Ort-Meyer himself underestimated 47, and he made him and raised him. Even Diana still shows surprise at some of the things 47 is capable of coming up with and pulling off, like when he uses the train to kill Shah and the Malestrom. If those two still don’t fully understand what 47 can do, how could Edwards ever have a prayer?
That is amazingly well put.
It’s refreshing for you and I to hold the same position on a subject.
Isn’t it just? twenty freakin’ characters
It may surprise people on here, but It’s usually the negative disagreements that people tend to remember opinions, not the positive ones. If you agree with what’s being said, there’s no reason to bring it up. Welcome to the Negativity Bias.
No need to be condescending. Mate.
I see how the train makes sense as an ending in the context of the whole WoA-story. But that doesn’t change that my initial reaction to it was one of disappointment. The thing is, they had really built our expectations that there would be some major revelation about 47’s past. I mean, the last mission was even set in Romania. This turned out to be meaningless (or maybe symbolic). It wasn’t totally far fetched to expect a last level in Romania to be something more than a linear train level. They could have done so much with it.
And I never gave a shit about fanfiction, btw.
That´s an apt comparison which I completely agree with (and would easily throw Redemption at Gontranno and Meet Your Brother there as well). They´re both meant to be epilogues closing off the story, not full-blown levels.
Problem is that Untouchable is part of a trilogy based around big sandbox levels, and was expected to be like that according to pre-release marketing. So many people expected something and didn´t get it. With Requiem, there were no such expectations to begin with. Hell, you don´t even play it unless you tap the movement keys during the funeral scene.
Couldn´t agree more.
Untouchable is not ridiculous from a story perspective, as you and @Heisenberg have explained well; Untouchable is ridiculous from a gameplay perspective, in fact, not all that differently than Requiem is ridiculous (albeit Requiem is much more intentionally so), I agree.
I’m speaking on gameplay in particular, as this topic pertains to perceived playtime. No one can convince me that the WoA trilogy doesn’t have more of a gameplay bent than it does a story one, and consequently, no one can convince me that Untouchable, as the culmination of the WoA trilogy, should not and could not have likewise had more of a gameplay bent than such a linear, story-centric one.
Yes. Precisely this.
I wasn’t trying to be condescending. It was a tongue in cheek comment, not an attack on you.
It was literally designed to be an epilogue. The narrative was very intentionally put first to close out all the remaining threads and let you go kicking up a firefight. Or, alternatively, stealth the whole thing. We still got some good gameplay out of it, it’s just not what anyone expected.
I think people just assumed Six locations in marketing would mean six sandboxes. The two terms are different from one another. And people got disappointed when they found out otherwise.
I might be wrong, but didn´t they say something like six levels with level 20 mastery? I think that´s what implied that all of them would be sandboxes.

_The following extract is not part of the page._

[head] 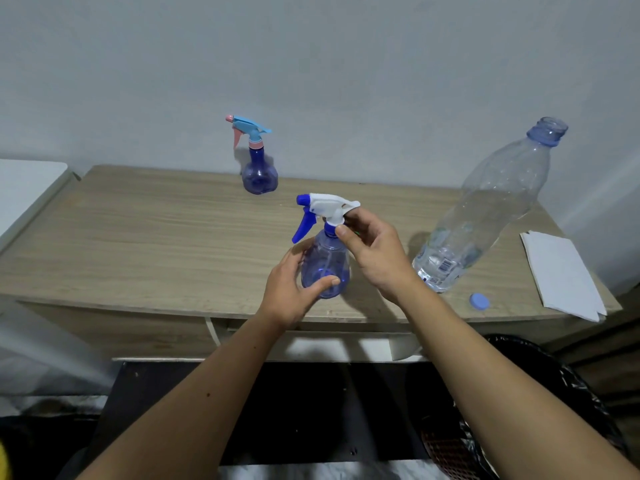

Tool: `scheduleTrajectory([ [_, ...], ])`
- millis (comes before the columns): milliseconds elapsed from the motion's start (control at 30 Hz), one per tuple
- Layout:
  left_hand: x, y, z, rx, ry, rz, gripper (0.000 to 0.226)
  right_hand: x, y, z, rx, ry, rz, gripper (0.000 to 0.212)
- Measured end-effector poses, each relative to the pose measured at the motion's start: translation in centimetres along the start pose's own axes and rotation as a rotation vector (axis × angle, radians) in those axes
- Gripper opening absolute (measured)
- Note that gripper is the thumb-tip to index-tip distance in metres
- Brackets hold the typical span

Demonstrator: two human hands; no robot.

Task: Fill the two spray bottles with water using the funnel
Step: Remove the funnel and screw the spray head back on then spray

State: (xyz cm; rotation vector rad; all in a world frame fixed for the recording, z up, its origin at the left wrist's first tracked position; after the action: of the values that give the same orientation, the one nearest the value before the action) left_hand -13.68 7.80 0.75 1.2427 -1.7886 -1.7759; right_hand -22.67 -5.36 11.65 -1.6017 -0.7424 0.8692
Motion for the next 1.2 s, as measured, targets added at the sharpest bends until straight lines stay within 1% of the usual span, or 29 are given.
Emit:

To be honest, I haven’t checked in a while, and given how hectic the marketing was a year back (A LOT of the marketing was deleted initially due the whole Steam to EGS kerfuffle), but I don’t recall those words being said. I remember them saying six levels, but were tight-lipped on everything else.
There’s a difference between audience inference (the audience assuming sandboxes) and implication (IOI itself hinting at it).
By all means, correct me, because I’m rather curious myself.